Cette question technique complexe a donc des effets pratiques très importants
_______
3. QU’EST-CE QUE LA MATIERE ECONOMIQUE ?
La « matière économique » n’est pas une expression scientifique ou sur laquelle on s’accorde et à
laquelle on attache des conséquences, puisqu’on l’utilise plutôt en langage usuel, le plus souvent
pour l’opposer à d’autres sphères (par exemple, en « matière morale », en « matière juridique », en
« matière politique », etc.).
Le droit a quant à lui donné de la consistance à la « matière civile » et à la « matière pénale », à
travers l’article 6 de la Convention Européenne des Droits de l’Homme, qui attache à l’intervention
d’un organisme en ces « matières » des garanties, par exemple les droits de la défense.
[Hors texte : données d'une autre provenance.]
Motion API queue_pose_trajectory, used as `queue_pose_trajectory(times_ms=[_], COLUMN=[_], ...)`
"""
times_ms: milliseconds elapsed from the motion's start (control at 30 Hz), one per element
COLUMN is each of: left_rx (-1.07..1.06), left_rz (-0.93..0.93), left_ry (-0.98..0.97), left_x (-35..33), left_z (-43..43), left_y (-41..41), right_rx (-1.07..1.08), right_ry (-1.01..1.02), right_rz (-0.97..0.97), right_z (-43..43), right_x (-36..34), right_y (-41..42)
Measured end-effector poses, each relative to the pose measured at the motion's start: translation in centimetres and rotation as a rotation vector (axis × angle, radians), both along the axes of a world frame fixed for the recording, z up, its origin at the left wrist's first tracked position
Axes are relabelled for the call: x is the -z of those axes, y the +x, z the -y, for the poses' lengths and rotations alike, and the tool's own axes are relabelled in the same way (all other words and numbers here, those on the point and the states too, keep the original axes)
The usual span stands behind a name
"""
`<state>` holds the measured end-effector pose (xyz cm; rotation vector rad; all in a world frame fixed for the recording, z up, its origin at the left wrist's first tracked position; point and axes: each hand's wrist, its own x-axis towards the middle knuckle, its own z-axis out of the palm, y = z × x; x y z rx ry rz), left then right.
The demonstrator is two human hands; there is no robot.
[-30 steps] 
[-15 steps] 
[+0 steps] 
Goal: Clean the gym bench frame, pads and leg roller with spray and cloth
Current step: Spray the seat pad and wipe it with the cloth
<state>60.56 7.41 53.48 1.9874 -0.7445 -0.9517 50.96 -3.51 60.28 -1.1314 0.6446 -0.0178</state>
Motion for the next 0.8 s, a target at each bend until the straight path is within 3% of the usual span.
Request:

Il s’agit, par rapport au « droit civil » et au « droit pénal » de se départir d’une conception formelle
des définitions. En effet, le droit civil est ce qui est désigné comme tel par les sources du droit
habilitées à le faire, la loi principalement ; de la même façon, le droit pénal est ce qui est désigné
comme tel par la loi. Cela est une protection (légalité des délits et des peines), mais aussi un danger car
il faut mais il suffit qu’un Etat organise une répression sur un autre mode formel que le droit pénal, par
exemple en confiant la répression à l’organisation administrative, pour que les garanties, attachées
formellement au droit pénal, ne s’appliquent plus. Pour parer cela, la Convention Européenne des
Droits de l’Homme a écarté le formalisme des branches du droit, pour le remplacer par le réalisme des
« matières », ici la « matière répressive » (qui peut prendre la forme du droit administratif, voire du
droit civil dans un contrat) et la « matière civile » s’il s’agit d’obligation ayant un effet personne ou
patrimonial sur les personnes. L’impact économique d’une décision peut éventuellement entrer dans la
matière civile, à travers la notion de patrimoine.
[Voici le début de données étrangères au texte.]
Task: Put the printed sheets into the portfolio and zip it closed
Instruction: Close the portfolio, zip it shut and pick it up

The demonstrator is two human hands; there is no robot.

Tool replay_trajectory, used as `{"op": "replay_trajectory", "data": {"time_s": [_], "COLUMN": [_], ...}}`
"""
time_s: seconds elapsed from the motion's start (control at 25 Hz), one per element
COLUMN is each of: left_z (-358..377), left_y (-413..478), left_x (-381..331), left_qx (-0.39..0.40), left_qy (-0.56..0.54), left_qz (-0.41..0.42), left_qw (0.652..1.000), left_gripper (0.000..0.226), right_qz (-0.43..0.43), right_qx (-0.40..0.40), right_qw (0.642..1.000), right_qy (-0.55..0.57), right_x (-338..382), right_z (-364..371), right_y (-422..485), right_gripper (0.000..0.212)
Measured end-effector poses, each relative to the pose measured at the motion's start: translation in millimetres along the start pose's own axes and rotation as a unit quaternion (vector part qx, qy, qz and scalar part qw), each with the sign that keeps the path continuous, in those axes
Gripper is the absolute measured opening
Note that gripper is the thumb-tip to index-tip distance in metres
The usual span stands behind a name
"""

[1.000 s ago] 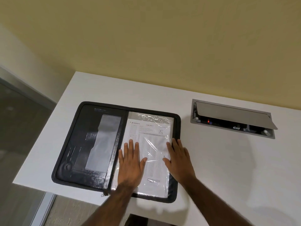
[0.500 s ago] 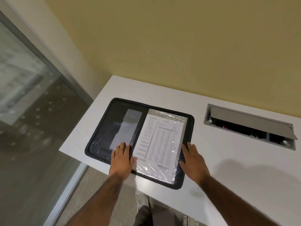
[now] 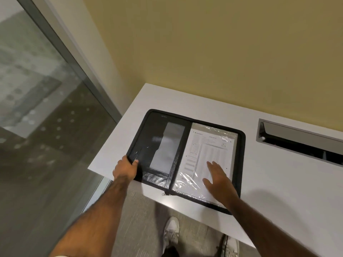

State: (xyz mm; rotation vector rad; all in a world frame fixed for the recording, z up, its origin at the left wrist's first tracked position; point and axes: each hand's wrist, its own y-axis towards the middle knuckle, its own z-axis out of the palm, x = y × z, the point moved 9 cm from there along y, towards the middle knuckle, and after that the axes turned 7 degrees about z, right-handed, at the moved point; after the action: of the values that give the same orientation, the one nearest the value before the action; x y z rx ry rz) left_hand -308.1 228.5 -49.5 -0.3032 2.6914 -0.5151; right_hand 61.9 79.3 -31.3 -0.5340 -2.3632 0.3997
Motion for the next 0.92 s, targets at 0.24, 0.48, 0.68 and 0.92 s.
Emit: {"op": "replay_trajectory", "data": {"time_s": [0.24,0.48,0.68,0.92], "left_z": [-13.0,-36.0,-70.8,-105.2], "left_y": [26.3,51.3,33.1,-20.1], "left_x": [4.2,12.9,-23.6,-82.0], "left_qx": [-0.014,0.007,0.033,0.110], "left_qy": [-0.056,-0.182,-0.291,-0.393], "left_qz": [0.002,-0.031,0.031,0.108], "left_qw": [0.998,0.983,0.956,0.906], "left_gripper": [0.053,0.063,0.070,0.068], "right_qz": [0.036,0.084,0.098,0.024], "right_qx": [0.068,0.078,0.070,0.074], "right_qw": [0.997,0.993,0.988,0.969], "right_qy": [0.031,0.018,0.095,0.234], "right_x": [60.4,60.1,80.0,168.7], "right_z": [60.0,82.3,61.9,11.7], "right_y": [23.5,22.8,13.7,-0.1], "right_gripper": [0.066,0.069,0.068,0.067]}}
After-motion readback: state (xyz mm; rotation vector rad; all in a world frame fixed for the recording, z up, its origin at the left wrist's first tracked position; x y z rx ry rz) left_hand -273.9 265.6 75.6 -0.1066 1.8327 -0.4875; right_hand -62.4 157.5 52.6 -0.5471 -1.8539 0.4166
Ce réalisme convient tout à fait à ce que l’on peut appeler la « matière économique », et ce à quoi
renvoie le « droit économique », qui se distingue du droit public ou du droit des affaires. Le « droit
économique » ne les remplace pas : il exprime, comme précédemment, une autre méthodologie. En
effet, il s’agit de partir de l’objet, par exemple le marché ou l’entreprise ou la commune ou
l’organisation de l’Etat, etc., et de constater qu’il y a à la fois des organisations économiques et des
activités économiques, souvent construites sur des puissances économiques appuyées par des droits de
propriétés ou des mandats. Ainsi, on dit souvent que le droit de la concurrence et le droit des marchés,
qui comprend le marché du travail, sont le cœur de la matière économique, puisqu’il s’agit de repérer
d’une façon factuelle des organisations, des activités, des agents, etc., et d’en déduire des
qualifications : par exemple, est une entreprise l’organisation qui a une activité économique, et
l’entreprise devient pour le droit économique le sujet de droit (nous sommes très loin de la notion
classique en droit de « personne »).
Ainsi, la matière économique, comme l’ont fait les matières civile et pénale par rapport au droit
civil et au droit pénal, ne remplace pas ceux-ci ; elle exprime une autre conception du droit, plus
factuelle et impliquant de ce fait des principes plus concrets et plus casuistiques. En cela, elle appelle
plus aisément le pouvoir du juge.
En outre, la matière économique rend le rapport normatif entre le droit et l’économie plus aisé et
plus efficace, puisque le droit puise alors directement dans des réalités économiques. Ainsi, le
raisonnement du juge, fût-il suprême, est un raisonnement qui prendra en considération première les
effets économiques de sa décision sur l’économie. Ainsi les études d’impact deviennent de bonne
méthode, l’analyse économique du droit y trouve sa place, la sécurité juridique des agents
économiques, la concurrence entre systèmes juridiques, etc., sont intégrées dans le raisonnement du
juge, gardien de l’ensemble du système.